Biliary lipid secretion in cholesterol gallstone disease. The effect of cholecystectomy and obesity
- PMID: 856870
- PMCID: PMC372291
- DOI: 10.1172/JCI108705
Biliary lipid secretion in cholesterol gallstone disease. The effect of cholecystectomy and obesity
Abstract
Cholesterol gallstone disease is initiated in a liver which produces abnormal bile with excess cholesterol relative to bile salts and phospholipid. To define the responsible secretory mechanism(s), the rate of biliary lipid secretion was measured by a duodenal marker perfusion technique, while the bile salt pool was simultaneously estimated by isotope dilution. Two groups of control patients expected to have normal biliary lipid composition--14 subjects without hepatobiliary disease and 6 patients with pigment gallstones, were compared to two experimental groups expected to have abnormal bile--10 nonobese patients with cholesterol gallstones and 7 obese subjects without gallstones. Both control groups had nearly identical biliary lipid secretion rates, and a corresponding low relative molar concentration of cholesterol. Two different secretory mechanisms were found to be responsible for the abnormal bile in the experimental groups. In the nonobese patients with cholesterol gallstones, bile salt and phospholipid secretion rates were both significantly reduced. Conversely, the grossly obese subjects had an increased cholesterol secretion. To determine how cholecystectomy improves biliary lipid composition, three groups of gallstone patients --6 with pigment stones, 4 grossly obese with cholesterol stones, and 13 nonobese with cholesterol stones --were all examined after full recovery from surgery. In the nonobese patients with cholesterol gallstones, both bile salt and phospholipid secretion significantly increased, causing a definite improvement in bile composition.

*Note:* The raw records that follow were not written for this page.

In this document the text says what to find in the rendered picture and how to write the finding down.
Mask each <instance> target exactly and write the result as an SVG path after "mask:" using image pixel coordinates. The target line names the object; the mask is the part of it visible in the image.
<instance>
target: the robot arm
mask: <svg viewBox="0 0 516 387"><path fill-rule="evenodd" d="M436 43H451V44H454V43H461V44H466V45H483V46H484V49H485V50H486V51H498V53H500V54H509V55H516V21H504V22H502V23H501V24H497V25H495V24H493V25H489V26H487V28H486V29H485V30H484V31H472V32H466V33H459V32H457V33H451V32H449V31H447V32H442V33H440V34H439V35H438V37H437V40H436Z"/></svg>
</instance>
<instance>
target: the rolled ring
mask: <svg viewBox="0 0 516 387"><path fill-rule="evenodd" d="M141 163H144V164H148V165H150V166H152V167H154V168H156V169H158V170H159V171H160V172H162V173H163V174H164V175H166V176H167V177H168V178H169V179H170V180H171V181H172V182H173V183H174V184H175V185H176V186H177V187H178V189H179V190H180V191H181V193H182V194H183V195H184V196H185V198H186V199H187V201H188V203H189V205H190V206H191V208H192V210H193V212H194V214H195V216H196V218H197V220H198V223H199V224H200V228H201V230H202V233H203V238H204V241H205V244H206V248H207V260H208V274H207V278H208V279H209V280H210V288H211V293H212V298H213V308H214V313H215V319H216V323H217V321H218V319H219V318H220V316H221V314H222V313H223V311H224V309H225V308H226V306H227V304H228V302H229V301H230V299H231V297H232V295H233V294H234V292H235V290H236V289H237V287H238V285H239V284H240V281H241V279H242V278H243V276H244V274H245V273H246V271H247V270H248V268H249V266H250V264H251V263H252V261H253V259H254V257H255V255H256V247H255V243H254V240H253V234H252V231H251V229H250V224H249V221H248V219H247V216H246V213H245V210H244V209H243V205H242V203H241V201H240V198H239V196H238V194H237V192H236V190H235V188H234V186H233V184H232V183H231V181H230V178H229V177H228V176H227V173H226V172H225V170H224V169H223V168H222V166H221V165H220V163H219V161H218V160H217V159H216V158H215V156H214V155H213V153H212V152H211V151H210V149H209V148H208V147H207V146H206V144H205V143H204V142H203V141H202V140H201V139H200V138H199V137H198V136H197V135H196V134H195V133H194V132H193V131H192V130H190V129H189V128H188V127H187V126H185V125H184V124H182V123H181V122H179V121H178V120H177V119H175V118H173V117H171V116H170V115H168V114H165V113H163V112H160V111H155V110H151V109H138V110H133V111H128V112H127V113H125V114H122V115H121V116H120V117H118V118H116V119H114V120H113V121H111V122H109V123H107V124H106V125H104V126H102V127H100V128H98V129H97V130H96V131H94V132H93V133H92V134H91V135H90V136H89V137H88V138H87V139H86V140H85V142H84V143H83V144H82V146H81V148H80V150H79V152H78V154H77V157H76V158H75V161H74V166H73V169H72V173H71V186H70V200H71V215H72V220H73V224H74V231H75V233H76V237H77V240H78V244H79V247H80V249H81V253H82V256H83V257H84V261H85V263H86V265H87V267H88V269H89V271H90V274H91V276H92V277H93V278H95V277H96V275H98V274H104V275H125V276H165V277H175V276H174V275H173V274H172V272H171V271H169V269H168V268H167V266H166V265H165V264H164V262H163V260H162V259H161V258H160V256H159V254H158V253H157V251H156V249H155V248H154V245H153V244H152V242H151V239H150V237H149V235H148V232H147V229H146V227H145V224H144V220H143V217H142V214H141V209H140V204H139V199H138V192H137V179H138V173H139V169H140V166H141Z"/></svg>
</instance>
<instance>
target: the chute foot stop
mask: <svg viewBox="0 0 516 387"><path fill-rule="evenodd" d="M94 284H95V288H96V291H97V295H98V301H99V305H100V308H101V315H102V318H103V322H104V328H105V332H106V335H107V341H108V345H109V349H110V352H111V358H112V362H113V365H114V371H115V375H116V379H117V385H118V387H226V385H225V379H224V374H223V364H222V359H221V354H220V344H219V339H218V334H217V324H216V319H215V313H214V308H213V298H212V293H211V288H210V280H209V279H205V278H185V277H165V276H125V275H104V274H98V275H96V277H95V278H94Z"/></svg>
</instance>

Cholecystectomy produced a similar but less marked trend in the obese patients with cholesterol stones, and in the patients with pigment stones. Cholesterol secretion, however, was unaffected by surgery. The bile salt pool was definitely small in the nonobese patients with cholesterol gallstones and became slightly smaller after cholecystectomy. The pool was significantly reduced by cholecystectomyin the patients with cholesterol gallstones. Removal of the gallbladder in all three groups caused a greater fraction of the pool to cycle around the enterohepatic circulation each hour. This more rapid cycling produced the increase in bile salt and phospolipid secretion, and was responsible for the improved composition found after cholecystectomy.